__INSTRUCTIONS FOR THE TASK__. Give back each line of the data exactly as it reads, minus the pictures.

__MATERIAL FOR THIS TASK__.
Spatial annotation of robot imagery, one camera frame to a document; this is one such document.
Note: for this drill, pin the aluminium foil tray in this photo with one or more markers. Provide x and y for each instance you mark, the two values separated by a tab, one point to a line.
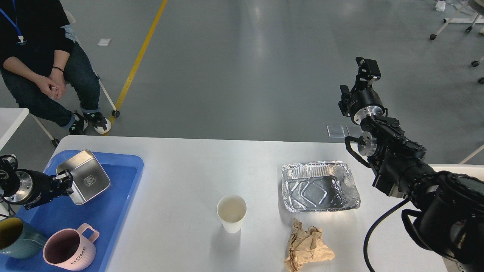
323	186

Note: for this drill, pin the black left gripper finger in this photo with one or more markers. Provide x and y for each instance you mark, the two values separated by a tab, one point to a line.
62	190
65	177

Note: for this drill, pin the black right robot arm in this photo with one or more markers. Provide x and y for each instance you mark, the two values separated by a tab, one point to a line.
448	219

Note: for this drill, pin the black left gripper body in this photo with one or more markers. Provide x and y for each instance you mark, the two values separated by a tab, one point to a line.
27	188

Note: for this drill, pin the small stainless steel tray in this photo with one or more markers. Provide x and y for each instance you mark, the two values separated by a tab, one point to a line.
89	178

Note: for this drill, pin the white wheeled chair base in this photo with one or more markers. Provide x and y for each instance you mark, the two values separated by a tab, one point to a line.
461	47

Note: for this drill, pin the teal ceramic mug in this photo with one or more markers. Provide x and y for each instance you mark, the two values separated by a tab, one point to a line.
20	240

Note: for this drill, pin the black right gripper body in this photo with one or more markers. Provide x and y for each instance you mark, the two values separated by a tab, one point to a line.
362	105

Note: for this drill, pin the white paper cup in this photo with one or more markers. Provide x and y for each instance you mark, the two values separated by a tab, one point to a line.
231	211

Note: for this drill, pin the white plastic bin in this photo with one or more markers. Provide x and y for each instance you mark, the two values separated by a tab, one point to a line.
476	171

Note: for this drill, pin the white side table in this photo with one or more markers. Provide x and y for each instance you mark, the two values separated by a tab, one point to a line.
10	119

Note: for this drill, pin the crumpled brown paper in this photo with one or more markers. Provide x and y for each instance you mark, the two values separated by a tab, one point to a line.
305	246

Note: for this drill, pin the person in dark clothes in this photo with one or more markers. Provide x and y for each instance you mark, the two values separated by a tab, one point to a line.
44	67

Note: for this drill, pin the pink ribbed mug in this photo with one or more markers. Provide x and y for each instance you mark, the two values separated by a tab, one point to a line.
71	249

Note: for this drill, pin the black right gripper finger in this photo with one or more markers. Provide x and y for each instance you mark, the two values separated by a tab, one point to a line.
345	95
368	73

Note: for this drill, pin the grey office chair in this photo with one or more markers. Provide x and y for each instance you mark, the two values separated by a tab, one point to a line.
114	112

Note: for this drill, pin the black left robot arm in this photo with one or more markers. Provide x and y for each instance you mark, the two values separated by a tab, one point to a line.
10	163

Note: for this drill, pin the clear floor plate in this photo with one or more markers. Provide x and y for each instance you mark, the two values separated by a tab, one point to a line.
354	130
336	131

__TASK RESULT__.
Spatial annotation of robot imagery, one camera frame to a document; this is one such document.
Note: for this drill, pin the aluminium foil tray in this photo with one or more markers. Provide x and y for each instance you mark, the two values separated by a tab, one point to a line.
323	186

Note: for this drill, pin the black left gripper finger in this photo with one or more markers. Provide x and y for each instance you mark, the two values separated by a tab, one point to a line.
62	190
65	177

Note: for this drill, pin the black right robot arm in this photo with one or more markers. Provide x and y for each instance you mark, the two values separated by a tab, one point to a line.
448	219

Note: for this drill, pin the black left gripper body in this photo with one or more markers. Provide x and y for each instance you mark, the two values separated by a tab, one point to a line.
27	188

Note: for this drill, pin the small stainless steel tray in this photo with one or more markers. Provide x and y for each instance you mark, the two values separated by a tab, one point to a line.
89	178

Note: for this drill, pin the white wheeled chair base in this photo with one or more markers. Provide x and y for each instance you mark, the two values separated by a tab, one point to a line.
461	47

Note: for this drill, pin the teal ceramic mug in this photo with one or more markers. Provide x and y for each instance you mark, the two values separated by a tab, one point to a line.
20	240

Note: for this drill, pin the black right gripper body in this photo with one or more markers. Provide x and y for each instance you mark, the two values separated by a tab, one point to a line.
362	105

Note: for this drill, pin the white paper cup in this photo with one or more markers. Provide x and y for each instance you mark, the two values separated by a tab, one point to a line.
231	211

Note: for this drill, pin the white plastic bin in this photo with one or more markers. Provide x and y for each instance you mark, the two values separated by a tab, one point to a line.
476	171

Note: for this drill, pin the white side table in this photo with one or more markers. Provide x and y for each instance you mark, the two values separated by a tab, one point to a line.
10	119

Note: for this drill, pin the crumpled brown paper in this photo with one or more markers. Provide x and y for each instance you mark, the two values separated by a tab, one point to a line.
305	246

Note: for this drill, pin the person in dark clothes in this photo with one or more markers. Provide x and y for each instance you mark, the two values separated by a tab, one point to a line.
44	67

Note: for this drill, pin the pink ribbed mug in this photo with one or more markers. Provide x and y for each instance you mark, the two values separated by a tab, one point to a line.
71	249

Note: for this drill, pin the black right gripper finger in this photo with one or more markers. Provide x and y for each instance you mark, the two values separated by a tab, one point to a line.
345	95
368	73

Note: for this drill, pin the grey office chair in this photo with one or more markers. Provide x and y for each instance you mark, the two values separated by a tab, one point to a line.
114	112

Note: for this drill, pin the black left robot arm in this photo with one or more markers. Provide x and y for each instance you mark, the two values separated by a tab, one point to a line.
10	163

Note: for this drill, pin the clear floor plate in this photo with one or more markers. Provide x and y for each instance you mark, the two values separated by a tab, one point to a line.
354	130
336	131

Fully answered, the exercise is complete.